SUKABUMIUPDATE.com - Ekonom menilai industri padat karya sebaiknya dikecualikan dalam kebijakan kenaikan upah minimum provinsi (UMP) pada tahun depan. Pasalnya, kenaikan UMP yang terlalu tinggi dinilai akan menurunkan daya saing industri padat karya.
Direktur Eksekutif Center of Reform on Economics (Core) Mohammad Faisal mengatakan kenaikan UMP pada kondisi industri saat ini dapat berujung pada perumahan tenaga kerja. Pasalnya, kenaikan UMP pada tahun depan lebih dari 8 persen tidak sejalan dengan pertumbuhan produktivitas tenaga kerja industri yang hanya 2-3 persen tahun ini.
Oleh karena itu, Faisal mengharapkan Peraturan Pemerintah (PP) No. 45/2019 dapat membantu. Pasalnya, beleid tersebut memiliki klausul pengurangan pajak penghasilan sebesar 60 persen
“Asal eksekusinya cepat dan mudah. Selain itu, mudah mendapatkannya. Pemberian insentif itu harus dijalankan dengan konsisten dan cepat eksekusinya,” katanya kepada Bisnis, Selasa 29 Oktober 2019.
Sementara itu, ekonom Universitas Indonesia (UI) Fithra Faisal mengatakan kenaikan UMP pada tahun depan sudah lebih baik dari tahun-tahun sebelumnya. Hal tersebut disebabkan oleh adanya aturan yang jelas dalam penambahan UMP yakni pertumbuhan ekonomi plus inflasi.
Namun, kenaikan UMP pada tahun depan masih dinilai berat lantaran masalah produktivitas tenaga kerja nasional belum selesai. Menurutnya, kenaikan UMP seharusnya dua kali dari pertumbuhan produktivitas tenaga kerja. Artinya, Fithra mengusulkan UMP tahun depan hanya naik 4-6 persen
“Sebesar 8,5 persen ini cenderung tinggi. Artinya, akan ada kemungkinan lay-off atau switchingdari tenaga kerja menuju otomatisasi. Kalau sudah otomatisasi, potensi PHK [pemutusan hubungan kerja] PHK lebih tinggi. Dampak jangka menengah adanya relokasi industri keluar Indonesia. Investasi yang masuk akan menahan dan diversi,” katanya.

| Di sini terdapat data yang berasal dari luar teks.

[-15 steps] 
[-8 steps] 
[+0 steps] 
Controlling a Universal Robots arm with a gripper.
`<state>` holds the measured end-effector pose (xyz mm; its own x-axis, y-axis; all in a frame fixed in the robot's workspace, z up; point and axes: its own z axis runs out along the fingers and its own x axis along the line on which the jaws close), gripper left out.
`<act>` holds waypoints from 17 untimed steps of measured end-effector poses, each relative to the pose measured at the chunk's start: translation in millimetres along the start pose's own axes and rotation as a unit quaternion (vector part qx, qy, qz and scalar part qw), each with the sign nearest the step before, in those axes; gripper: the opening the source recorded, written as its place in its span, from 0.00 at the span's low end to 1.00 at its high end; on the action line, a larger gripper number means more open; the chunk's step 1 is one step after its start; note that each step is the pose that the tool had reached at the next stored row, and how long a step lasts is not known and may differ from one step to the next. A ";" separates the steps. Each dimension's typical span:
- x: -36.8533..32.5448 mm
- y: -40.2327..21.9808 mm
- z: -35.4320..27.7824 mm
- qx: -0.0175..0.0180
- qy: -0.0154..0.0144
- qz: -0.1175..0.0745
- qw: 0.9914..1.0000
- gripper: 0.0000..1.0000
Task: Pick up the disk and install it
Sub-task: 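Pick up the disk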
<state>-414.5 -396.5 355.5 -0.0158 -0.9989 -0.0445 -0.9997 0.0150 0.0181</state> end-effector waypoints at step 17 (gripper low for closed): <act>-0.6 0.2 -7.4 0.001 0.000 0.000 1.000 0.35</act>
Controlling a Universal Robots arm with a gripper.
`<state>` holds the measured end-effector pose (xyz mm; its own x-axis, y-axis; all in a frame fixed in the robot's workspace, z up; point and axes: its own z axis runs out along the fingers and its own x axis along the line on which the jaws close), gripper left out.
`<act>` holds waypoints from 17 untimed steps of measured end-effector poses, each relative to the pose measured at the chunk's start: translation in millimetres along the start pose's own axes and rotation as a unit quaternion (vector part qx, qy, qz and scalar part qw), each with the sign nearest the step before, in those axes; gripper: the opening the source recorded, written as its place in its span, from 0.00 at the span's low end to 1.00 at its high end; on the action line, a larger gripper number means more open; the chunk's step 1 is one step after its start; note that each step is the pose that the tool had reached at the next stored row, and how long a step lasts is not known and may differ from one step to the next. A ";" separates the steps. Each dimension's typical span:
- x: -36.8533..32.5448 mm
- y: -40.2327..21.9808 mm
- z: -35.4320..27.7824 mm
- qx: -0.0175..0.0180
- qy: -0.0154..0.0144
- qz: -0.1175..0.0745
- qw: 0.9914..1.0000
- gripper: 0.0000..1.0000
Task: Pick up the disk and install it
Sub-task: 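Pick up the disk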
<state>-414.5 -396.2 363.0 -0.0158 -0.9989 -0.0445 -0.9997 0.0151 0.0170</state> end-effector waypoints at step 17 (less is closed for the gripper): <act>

Sekretaris Jenderal Asosiasi Produsen Benang dan Filamen (APSyFI) Redma Wirawasta mengaku tidak bisa membayangkan dampak kenaikan UMP pada industri tekstil. Menurutnya, pekerja di industri tekstil dan produk tekstil pun sudah mengerti dengan keadaan industri saat ini.
“Kalau [UMP] dinaikkan dia [pekerja] tahu perusahaannya tidak akan sanggup bayar. Jadi, saya harap pemerintah bisa mengeti kondisi tekstil sekarang. Karena kami tahu, tenaga kerja yang di pabrik sudah mengerti [kondisi tekstil saat ini],” katanya kepada Bisnis.
Sebelum kenaikan UMP, belasan perusahaan tekstil telah merumahkan lebih dari 40.000 tenaga kerja hingga medio kuartal III/2019. Redma mengusulkan kenaikan UMP pada tahun depan tidak berdasar pada rumus pertumbuhan ekonomi plus inflasi, melainkan negosiasi langsung antara pelaku industri dan tenaga kerja.